Duke University, Durham NC

Investigators

Abstract

This research will investigate the nature and organization of semantic (meaning) representations. Specifically, the research will employ physiological approaches to test whether the brain's organization of conceptual knowledge supports models that propose multiple semantic systems. The approach will combine functional magnetic resonance imaging (fMRI) and event-related potentials (ERPs) to investigate the cognitive-neural organization of semantic knowledge representations and to test the role of the right hemisphere in lexical-semantic processing. In this regard, the research will address two main questions. The first is whether specific and separable brain regions (and therefore perhaps cognitive architectures) are involved in the processing of verbal-based and image-based representations of words. The second is whether specific and separable brain regions are involved in the processing of close semantic relations versus more distant semantic relations between words. Swaab's career goals are to develop an active, extramurally-funded research program in language and brain in an academic environment that includes teaching and training at the undergraduate, graduate and postdoctoral levels. This POWRE award will allow her to obtain training and to develop expertise in the use of modern brain-imaging tools for pursuing the cognitive mechanisms and brain organization that underlie normal language processes. She already has expertise in the use of ERPs to study language comprehension processes and semantic representations both in neurologically normal persons and in brain-damaged patients with and without aphasia. Because these tools are rapidly becoming essential to studies of normal human language, Swaab will obtain training and experience in the use of fMRI to study the neural instantiation of models that propose non-unitary semantic knowledge representations.

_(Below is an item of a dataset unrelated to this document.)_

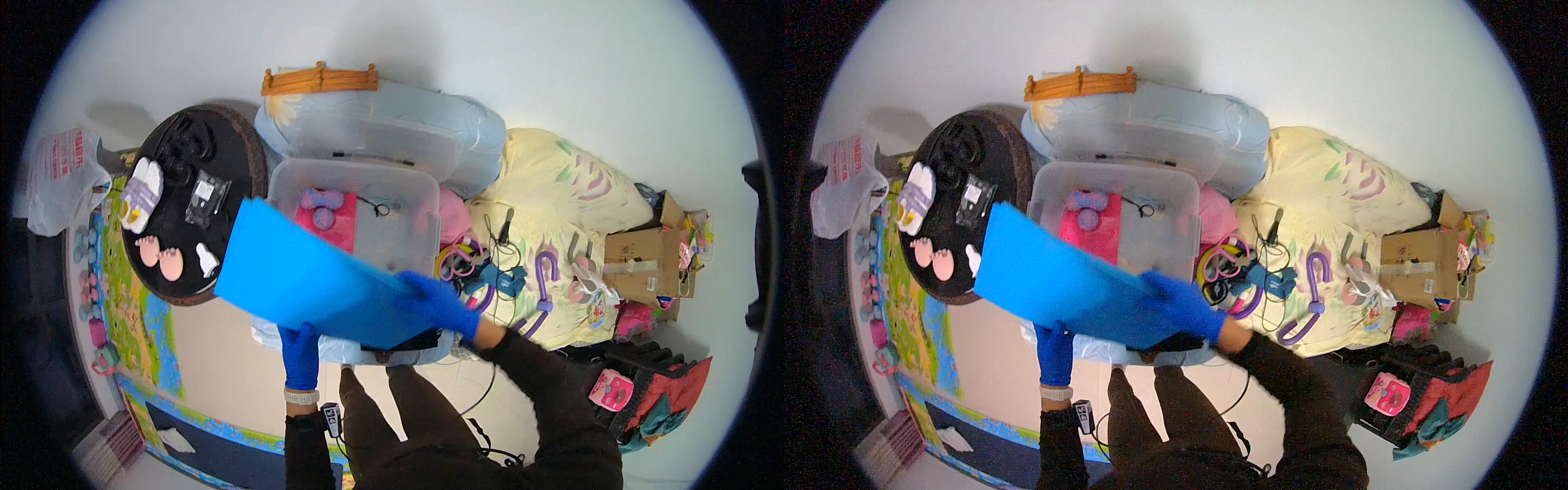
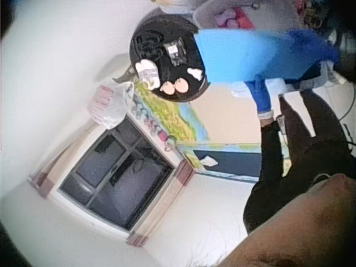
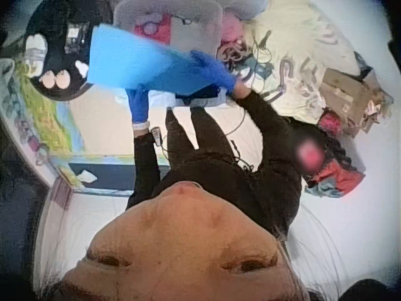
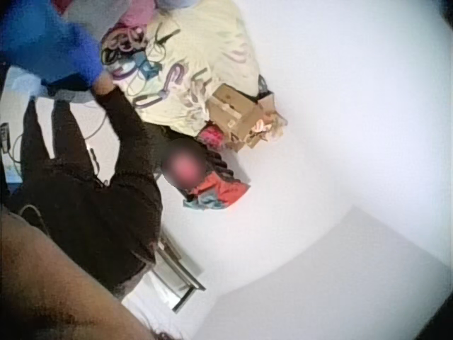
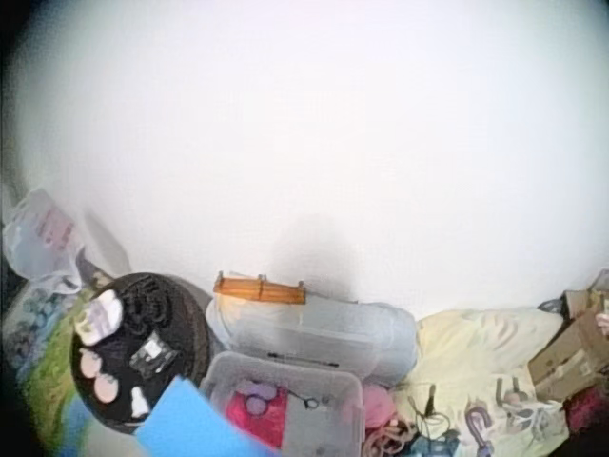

Importantly, this award will allow her to integrate fMRI and ERP in language research. This integration of neuroimaging and electrophysiological methods is a recent development in cognitive research and will elucidate both the time course and the functional anatomy of brain systems involved in language. At present, few laboratories have the tools and specialized knowledge to integrate electrophysiology and neuroimaging in the study of human language. Hence, this POWRE award will provide Swaab with a significant opportunity to take her work to the cutting edge of the cognitive neuroscience of language.